TASK GOAL> Copy out every line from the records that includes "flat".

- - -

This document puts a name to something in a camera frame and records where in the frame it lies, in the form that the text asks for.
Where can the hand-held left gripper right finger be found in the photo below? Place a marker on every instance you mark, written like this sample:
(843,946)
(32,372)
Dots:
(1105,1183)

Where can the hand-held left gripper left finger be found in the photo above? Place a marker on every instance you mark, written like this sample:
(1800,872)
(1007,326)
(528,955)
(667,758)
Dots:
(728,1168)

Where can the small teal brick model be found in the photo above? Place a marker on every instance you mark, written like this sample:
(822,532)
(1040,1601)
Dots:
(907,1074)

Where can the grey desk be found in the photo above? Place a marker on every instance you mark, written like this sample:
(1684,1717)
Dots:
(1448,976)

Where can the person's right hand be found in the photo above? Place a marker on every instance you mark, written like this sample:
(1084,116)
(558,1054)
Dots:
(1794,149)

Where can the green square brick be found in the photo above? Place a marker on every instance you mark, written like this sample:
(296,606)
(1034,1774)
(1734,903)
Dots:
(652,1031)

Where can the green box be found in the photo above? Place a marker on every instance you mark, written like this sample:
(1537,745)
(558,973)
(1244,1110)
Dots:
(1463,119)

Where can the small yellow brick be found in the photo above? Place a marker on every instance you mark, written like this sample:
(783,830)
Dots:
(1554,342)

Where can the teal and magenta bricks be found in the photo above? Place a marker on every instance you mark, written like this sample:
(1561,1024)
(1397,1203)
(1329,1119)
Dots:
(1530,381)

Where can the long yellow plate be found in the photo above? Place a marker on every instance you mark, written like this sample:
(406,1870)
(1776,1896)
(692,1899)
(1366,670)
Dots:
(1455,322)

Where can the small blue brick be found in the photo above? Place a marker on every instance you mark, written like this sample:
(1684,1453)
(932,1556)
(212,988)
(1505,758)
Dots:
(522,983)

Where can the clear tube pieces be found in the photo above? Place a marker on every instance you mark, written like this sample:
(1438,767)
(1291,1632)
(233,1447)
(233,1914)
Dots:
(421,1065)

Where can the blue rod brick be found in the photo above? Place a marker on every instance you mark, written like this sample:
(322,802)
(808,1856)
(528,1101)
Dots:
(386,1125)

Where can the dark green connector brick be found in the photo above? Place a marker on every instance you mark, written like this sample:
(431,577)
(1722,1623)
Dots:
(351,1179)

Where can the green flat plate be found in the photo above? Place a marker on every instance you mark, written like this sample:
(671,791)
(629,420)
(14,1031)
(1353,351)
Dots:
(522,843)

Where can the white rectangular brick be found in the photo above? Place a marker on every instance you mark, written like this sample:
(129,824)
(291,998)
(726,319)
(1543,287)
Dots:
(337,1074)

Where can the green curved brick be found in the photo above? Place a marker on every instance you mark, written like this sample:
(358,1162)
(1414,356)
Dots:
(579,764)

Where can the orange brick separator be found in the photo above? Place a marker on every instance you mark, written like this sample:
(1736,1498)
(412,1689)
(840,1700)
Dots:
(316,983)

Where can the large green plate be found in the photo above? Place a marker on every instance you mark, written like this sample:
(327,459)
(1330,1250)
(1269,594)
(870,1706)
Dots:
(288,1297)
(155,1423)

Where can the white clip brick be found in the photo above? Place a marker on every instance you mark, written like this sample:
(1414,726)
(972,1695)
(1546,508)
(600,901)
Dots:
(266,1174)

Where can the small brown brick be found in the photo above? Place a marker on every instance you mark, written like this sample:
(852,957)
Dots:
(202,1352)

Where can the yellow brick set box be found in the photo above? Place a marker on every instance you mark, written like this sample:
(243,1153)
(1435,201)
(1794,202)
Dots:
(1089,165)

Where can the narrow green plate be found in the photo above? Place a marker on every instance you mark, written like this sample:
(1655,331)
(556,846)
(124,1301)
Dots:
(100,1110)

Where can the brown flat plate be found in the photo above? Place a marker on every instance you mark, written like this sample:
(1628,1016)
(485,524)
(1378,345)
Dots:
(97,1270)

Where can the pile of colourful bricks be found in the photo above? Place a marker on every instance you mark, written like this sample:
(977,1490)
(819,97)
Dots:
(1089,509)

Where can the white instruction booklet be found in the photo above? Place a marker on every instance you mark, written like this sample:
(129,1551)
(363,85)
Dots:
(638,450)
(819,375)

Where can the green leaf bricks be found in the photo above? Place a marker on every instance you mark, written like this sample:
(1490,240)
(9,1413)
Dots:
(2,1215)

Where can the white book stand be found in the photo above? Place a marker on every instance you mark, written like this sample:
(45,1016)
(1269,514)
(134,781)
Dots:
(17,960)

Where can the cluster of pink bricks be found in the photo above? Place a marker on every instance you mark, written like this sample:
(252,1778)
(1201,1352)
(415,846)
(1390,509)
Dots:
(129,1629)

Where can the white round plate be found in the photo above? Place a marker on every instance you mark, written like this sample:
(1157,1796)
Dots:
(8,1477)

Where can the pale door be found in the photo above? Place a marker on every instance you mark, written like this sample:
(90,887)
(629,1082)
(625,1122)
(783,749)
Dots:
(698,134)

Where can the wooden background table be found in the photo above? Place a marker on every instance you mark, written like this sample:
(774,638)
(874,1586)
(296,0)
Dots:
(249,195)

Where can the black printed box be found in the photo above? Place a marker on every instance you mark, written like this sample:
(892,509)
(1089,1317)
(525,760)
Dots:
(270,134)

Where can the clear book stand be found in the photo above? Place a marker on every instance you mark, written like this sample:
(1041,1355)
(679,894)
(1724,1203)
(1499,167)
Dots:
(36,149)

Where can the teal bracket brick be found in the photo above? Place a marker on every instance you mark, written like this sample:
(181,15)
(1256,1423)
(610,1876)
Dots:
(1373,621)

- - -

YOUR SOLUTION>
Where can the green flat plate be found in the photo above? Place a marker on every instance you mark, written like this sample:
Where can the brown flat plate be found in the photo above? Place a marker on every instance you mark, written like this sample:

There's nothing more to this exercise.